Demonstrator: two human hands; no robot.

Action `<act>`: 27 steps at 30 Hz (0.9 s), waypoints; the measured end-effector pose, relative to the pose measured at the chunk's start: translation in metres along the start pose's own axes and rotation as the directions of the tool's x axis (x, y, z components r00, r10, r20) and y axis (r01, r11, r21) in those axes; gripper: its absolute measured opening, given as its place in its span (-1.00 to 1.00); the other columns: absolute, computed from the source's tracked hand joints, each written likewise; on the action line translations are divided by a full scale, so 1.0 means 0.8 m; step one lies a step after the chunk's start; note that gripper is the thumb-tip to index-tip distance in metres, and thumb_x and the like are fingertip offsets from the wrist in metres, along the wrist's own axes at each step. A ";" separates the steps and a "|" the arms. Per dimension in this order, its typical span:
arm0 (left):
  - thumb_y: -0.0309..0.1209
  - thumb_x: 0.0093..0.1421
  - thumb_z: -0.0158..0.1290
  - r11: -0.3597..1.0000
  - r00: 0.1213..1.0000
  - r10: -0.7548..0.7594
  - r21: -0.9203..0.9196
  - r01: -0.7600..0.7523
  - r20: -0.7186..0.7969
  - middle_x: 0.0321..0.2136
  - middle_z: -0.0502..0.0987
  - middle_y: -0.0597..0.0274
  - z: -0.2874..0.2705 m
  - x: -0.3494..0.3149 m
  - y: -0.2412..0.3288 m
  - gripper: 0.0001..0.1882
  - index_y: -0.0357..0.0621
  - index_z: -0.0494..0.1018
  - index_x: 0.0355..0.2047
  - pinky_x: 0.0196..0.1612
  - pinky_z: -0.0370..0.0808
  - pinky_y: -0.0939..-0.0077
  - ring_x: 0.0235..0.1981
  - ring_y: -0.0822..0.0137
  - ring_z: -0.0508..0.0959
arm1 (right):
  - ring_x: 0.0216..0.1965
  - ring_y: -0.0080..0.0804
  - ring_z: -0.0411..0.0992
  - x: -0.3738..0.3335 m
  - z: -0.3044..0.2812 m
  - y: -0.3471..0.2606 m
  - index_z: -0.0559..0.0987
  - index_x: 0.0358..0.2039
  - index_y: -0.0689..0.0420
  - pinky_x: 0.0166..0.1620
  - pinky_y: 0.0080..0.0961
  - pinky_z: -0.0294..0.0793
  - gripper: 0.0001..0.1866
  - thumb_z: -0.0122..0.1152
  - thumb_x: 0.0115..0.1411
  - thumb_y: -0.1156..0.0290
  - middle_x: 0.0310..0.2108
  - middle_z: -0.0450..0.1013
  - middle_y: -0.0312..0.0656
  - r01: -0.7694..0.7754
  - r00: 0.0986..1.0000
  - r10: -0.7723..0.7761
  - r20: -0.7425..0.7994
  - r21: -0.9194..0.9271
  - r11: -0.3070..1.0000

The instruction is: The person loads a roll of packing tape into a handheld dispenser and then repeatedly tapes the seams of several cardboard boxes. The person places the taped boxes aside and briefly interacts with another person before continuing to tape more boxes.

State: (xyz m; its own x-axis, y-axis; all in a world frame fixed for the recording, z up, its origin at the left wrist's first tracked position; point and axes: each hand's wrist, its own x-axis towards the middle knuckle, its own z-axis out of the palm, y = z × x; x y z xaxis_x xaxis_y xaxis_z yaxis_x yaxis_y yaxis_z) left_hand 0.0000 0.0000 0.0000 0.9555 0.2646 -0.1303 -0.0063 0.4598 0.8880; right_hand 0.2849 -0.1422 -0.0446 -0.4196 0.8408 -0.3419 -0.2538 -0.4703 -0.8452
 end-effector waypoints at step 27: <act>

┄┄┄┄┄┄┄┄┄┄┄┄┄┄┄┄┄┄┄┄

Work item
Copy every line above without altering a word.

Solved exercise
Demonstrator: two human hands; no robot.

Action `<act>`: 27 steps at 30 Hz (0.9 s), waypoints; the measured end-effector pose, relative to the pose measured at the chunk's start: translation in metres along the start pose's own axes and rotation as the directions of the tool's x axis (x, y, z components r00, r10, r20) and y axis (r01, r11, r21) in those axes; gripper: its absolute measured opening, given as its place in its span (-1.00 to 1.00); the other columns: absolute, computed from the source's tracked hand joints, each written likewise; on the action line translations are divided by a full scale, so 1.0 means 0.8 m; step one lies a step after the chunk's start; note that gripper is the thumb-tip to index-tip distance in metres, and thumb_x and the like are fingertip offsets from the wrist in metres, along the wrist's own axes at each step. A ";" separates the steps and a "|" the arms. Per dimension in this order, its typical span:
arm0 (left):
  - thumb_y: -0.0309..0.1209
  - thumb_x: 0.0093..0.1421
  - thumb_z: -0.0158..0.1290
  - r11: -0.3597..1.0000
  - r00: 0.1213..1.0000
  - r10: -0.7548..0.7594
  - r21: -0.9203..0.9196
  - r01: -0.7600..0.7523
  - r20: -0.7186..0.7969
  - middle_x: 0.0321..0.2136
  - middle_z: -0.0502..0.0987
  - middle_y: -0.0597..0.0274
  - z: -0.2874..0.2705 m
  - x: -0.3494..0.3149 m
  - y: -0.2412..0.3288 m
  - gripper: 0.0001..0.1882
  - index_y: -0.0357..0.0621
  - index_z: -0.0494..0.1018
  - index_x: 0.0355..0.2047
  - pinky_x: 0.0196..0.1612
  - pinky_z: -0.0370..0.0808
  - pinky_y: -0.0939..-0.0077
  - ring_x: 0.0235..0.1981
  - ring_y: -0.0822..0.0137
  - ring_z: -0.0508..0.0959
arm1 (right):
  - ring_x: 0.0216..0.1965
  - ring_y: -0.0080..0.0804
  - ring_z: -0.0411..0.0992
  - x: -0.3738..0.3335 m
  - z: -0.3044..0.2812 m
  - y: -0.3471..0.2606 m
  - index_z: -0.0559..0.0987
  - index_x: 0.0358..0.2039
  - index_y: -0.0689..0.0420
  - pinky_x: 0.0166..0.1620
  - pinky_y: 0.0080..0.0961
  - pinky_z: -0.0294..0.0793
  - gripper: 0.0001..0.1866
  - thumb_z: -0.0122..0.1152
  - thumb_x: 0.0115..0.1411
  - thumb_y: -0.1156..0.0290
  - middle_x: 0.0310..0.2108
  - middle_z: -0.0450..0.1013
  - middle_y: -0.0312..0.0656
  - r01: -0.7694..0.7754
  - r00: 0.0986..1.0000
  - r10: -0.7723..0.7761
  - r20: -0.7425..0.7994
  - r21: -0.9194..0.9271
  - r11: -0.3070..1.0000

The instruction is: The person loads a roll of packing tape into a handheld dispenser and then repeatedly tapes the seams of several cardboard boxes. The person places the taped boxes aside and briefly interacts with another person before continuing to tape more boxes.

State: (xyz m; its own x-axis, y-axis; all in a world frame fixed for the recording, z up, its origin at the left wrist's first tracked position; point and axes: each hand's wrist, its own x-axis towards the middle knuckle, its own z-axis out of the palm, y = z × x; x y z xaxis_x xaxis_y xaxis_z yaxis_x yaxis_y yaxis_z) left_hand 0.0000 0.0000 0.0000 0.9555 0.2646 -0.1303 -0.0063 0.4598 0.8880; right_hand 0.2849 -0.1422 -0.0446 -0.4196 0.8408 -0.3419 -0.2538 -0.4703 -0.8452
 end-effector waypoints at step 27: <act>

Nothing further is needed for this answer.